Jakarta – Anggota Badan Legislatif DPR RI dari FPKS, Mulyanto prihatin dari seratusan lebih BUMN yang ada ternyata hanya sepuluh BUMN yang mampu menyumbang 85 persen dari keuntungan total. Sementara itu BUMN beranak-pinak menggurita dengan anak dan cucu perusahaan.
Mulyanto minta proses harmonisasi RUU BUMN mengatur beberapa hal strategis tentang pengelolaan keuangan, perpindahan status kepemilikan aset dan aturan BUMN Khusus.
Mulyanto berpendapat, RUU BUMN yang segera diharmonisasi ini harus dapat memberikan rambu-rambu yang tegas dalam menyelesaikan masalah tersebut. Jangan sampai BUMN yang ada ini jadi kerajaan tersendiri, negara di dalam negara dan tidak memberikan daya-guna yang optimal bagi pembangunan bangsa.
“Karena total anggaran seluruh BUMN per tahun kurang lebih sama dengan APBN. Belum lagi terkait dengan nilai aset-asetnya,” kata Mulyanto dalam Rapat Pleno Badan Legislasi DPR RI terkait Harmonisasi RUU BUMN Rabu 19/1/2022.

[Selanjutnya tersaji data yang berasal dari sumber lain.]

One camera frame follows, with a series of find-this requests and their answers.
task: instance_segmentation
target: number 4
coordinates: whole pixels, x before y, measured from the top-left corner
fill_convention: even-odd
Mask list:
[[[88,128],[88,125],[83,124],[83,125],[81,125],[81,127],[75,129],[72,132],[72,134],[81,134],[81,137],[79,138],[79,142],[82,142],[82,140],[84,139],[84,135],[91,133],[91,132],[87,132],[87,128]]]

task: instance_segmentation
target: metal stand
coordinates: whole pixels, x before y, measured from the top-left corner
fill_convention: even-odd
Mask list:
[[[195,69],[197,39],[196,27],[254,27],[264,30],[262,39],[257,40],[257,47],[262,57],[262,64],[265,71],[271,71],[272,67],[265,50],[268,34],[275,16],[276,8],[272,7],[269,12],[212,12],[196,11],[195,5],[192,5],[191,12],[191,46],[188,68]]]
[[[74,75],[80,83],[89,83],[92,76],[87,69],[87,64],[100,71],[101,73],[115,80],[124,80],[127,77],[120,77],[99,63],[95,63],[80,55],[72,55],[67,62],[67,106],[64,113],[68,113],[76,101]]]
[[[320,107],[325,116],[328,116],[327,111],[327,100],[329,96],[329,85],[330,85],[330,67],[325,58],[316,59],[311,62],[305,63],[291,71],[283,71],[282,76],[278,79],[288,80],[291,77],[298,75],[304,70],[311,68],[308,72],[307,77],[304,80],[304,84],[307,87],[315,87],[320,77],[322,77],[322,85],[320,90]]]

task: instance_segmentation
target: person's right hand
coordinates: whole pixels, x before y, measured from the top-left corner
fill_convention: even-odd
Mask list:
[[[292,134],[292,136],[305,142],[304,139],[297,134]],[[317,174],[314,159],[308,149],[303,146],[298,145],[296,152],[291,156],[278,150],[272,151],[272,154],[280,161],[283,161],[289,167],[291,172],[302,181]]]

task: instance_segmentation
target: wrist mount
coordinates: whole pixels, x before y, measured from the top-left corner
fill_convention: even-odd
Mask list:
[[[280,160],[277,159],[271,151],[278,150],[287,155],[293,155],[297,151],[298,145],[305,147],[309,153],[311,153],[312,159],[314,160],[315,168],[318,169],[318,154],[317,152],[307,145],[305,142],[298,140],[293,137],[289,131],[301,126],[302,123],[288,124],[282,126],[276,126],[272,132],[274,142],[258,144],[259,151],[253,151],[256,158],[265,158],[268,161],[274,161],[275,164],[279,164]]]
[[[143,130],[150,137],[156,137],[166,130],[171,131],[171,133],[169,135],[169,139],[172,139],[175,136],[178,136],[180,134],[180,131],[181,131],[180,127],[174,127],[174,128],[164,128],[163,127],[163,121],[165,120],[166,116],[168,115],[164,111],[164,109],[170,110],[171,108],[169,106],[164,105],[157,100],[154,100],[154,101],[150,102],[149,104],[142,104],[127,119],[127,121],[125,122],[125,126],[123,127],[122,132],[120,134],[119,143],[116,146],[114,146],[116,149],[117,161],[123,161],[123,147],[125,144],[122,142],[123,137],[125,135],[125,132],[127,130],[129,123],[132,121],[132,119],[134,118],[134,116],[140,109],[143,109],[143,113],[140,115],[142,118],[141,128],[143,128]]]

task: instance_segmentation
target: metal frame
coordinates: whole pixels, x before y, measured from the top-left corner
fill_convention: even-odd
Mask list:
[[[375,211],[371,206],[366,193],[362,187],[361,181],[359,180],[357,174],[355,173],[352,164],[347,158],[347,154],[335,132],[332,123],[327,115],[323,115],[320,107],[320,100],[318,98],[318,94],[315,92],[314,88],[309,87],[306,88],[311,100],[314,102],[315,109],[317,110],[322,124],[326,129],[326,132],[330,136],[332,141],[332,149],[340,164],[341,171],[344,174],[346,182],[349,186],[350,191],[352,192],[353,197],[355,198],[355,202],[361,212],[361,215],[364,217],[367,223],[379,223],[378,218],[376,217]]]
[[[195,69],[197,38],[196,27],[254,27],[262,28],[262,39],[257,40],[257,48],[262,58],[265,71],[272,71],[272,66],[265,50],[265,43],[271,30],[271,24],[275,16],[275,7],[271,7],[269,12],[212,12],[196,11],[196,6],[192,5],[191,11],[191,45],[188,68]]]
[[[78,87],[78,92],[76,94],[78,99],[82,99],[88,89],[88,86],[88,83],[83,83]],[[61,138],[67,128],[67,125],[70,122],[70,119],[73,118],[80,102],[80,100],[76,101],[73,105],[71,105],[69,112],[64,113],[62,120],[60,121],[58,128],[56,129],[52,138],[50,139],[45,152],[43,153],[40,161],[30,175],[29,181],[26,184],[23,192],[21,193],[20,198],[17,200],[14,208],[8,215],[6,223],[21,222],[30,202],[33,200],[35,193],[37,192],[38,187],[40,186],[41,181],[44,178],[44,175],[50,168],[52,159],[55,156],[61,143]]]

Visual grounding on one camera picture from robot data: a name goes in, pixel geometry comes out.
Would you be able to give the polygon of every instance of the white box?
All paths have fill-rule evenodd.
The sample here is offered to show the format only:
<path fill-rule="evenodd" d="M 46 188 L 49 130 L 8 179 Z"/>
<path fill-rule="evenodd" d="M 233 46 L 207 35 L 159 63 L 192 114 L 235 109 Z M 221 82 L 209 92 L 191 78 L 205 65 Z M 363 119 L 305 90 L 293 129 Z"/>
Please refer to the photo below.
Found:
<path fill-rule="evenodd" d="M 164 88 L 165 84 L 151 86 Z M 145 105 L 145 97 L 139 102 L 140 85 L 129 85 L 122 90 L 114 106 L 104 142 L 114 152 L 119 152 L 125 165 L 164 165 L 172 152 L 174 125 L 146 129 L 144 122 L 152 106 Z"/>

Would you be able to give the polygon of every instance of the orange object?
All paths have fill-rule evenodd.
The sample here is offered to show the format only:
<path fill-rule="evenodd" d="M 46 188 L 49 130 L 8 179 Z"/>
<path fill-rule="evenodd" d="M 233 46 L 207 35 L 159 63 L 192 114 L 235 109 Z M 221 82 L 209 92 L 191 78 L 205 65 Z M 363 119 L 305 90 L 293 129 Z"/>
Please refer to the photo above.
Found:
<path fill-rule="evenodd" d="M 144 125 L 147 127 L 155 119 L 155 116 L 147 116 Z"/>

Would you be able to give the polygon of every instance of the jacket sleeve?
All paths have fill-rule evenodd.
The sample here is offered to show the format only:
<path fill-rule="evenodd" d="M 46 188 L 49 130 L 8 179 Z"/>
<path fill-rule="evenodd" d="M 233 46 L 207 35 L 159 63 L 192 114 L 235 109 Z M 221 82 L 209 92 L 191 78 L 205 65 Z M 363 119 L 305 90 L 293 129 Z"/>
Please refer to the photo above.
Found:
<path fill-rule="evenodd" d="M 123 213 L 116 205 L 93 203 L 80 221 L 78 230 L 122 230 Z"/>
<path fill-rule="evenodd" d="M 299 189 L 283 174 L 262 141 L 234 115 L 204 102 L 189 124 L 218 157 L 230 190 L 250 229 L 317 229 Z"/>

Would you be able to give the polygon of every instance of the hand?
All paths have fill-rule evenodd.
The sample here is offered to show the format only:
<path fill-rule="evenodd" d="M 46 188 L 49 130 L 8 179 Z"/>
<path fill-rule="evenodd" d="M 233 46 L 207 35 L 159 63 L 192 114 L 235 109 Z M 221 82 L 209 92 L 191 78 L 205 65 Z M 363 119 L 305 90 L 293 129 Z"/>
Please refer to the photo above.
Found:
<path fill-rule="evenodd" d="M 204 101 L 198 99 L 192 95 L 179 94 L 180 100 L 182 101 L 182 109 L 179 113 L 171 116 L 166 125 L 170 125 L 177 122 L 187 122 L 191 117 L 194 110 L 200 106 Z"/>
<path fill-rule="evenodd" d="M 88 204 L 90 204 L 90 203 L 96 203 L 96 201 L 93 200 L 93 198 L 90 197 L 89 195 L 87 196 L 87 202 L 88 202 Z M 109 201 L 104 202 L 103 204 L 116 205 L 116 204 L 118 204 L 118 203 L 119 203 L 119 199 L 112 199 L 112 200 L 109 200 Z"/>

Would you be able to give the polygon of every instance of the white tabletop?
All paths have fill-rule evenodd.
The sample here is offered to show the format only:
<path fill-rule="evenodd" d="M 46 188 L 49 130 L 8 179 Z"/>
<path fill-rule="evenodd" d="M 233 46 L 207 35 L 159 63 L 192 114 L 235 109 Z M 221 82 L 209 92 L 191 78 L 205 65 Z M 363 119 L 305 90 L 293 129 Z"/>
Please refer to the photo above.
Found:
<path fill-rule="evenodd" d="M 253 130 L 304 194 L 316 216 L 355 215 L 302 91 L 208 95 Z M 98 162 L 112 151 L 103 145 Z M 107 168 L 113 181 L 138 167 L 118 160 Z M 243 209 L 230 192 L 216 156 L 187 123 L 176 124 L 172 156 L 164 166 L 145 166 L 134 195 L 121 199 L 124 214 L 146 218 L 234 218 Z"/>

“Selain itu jumlah BUMN perlu dikurangi dan diperjelas definisi BUMN dan Anak Perusahaan BUMN sehingga kita memiliki persamaan persepsi terkait pengelolaan keuangan negara.
Jangan sampai keuangan negara yang “dipisahkan” dalam BUMN terbawa ke dalam anak Perusahaan BUMN, lalu semakin tidak terawasi oleh negara,” lanjut Mulyanto.
Wakil Ketua FPKS DPR RI itu juga menyoroti, soal peralihan aset BUMN yang merupakan Barang Milik Negara (BMN). Menurutnya aset ini tidak boleh sembarangan dialihkan dari BUMN kepada Anak Perusahaan BUMN.
“Soal tersebut harus jelas diatur dalam RUU BUMN ini, karena asset BUMN itu adalah BMN,” jelasnya.
Ditambahkannya juga, bahwa perlu dipetimbangkan istilah BUMN Khusus, sebagaimana diamanatkan Mahkamah Konstitusi terkait dengan BUMN sektor minyak dan gas bumi dalam UU Migas yang mempunyai mandat khusus sebagai doers (pelaku) sekaligus regulator.
Untuk diketahui Komisi VI DPR RI telah mengajukan ke Baleg DPR RI, RUU BUMN (Badan Usaha Milik Negara) yang telah masuk sebagai RUU prioritas Prolegnas tahun 2022 untuk diharmonisasi menjadi RUU inisiatif DPR. RUU ini dimaksudkan akan mengamandemen UU No. 19/2003 tentang BUMN, yang telah berusia hampir duapuluh tahun.
Istilah BUMN Khusus telah muncul di dalam RUU Cipta Kerja, RUU Energi Baru Terbarukan (EBT), dan RUU Minyak dan Gas Bumi (Migas).
Kecuali Partai Golkar, yang meminta penundaan harmonisasi RUU BUMN ini, seluruh fraksi DPR setuju untuk melanjutkan pembahasan RUU BUMN sebagai usul inisiatif DPR dalam Panitia Kerja (Panja) di Baleg DPR RI.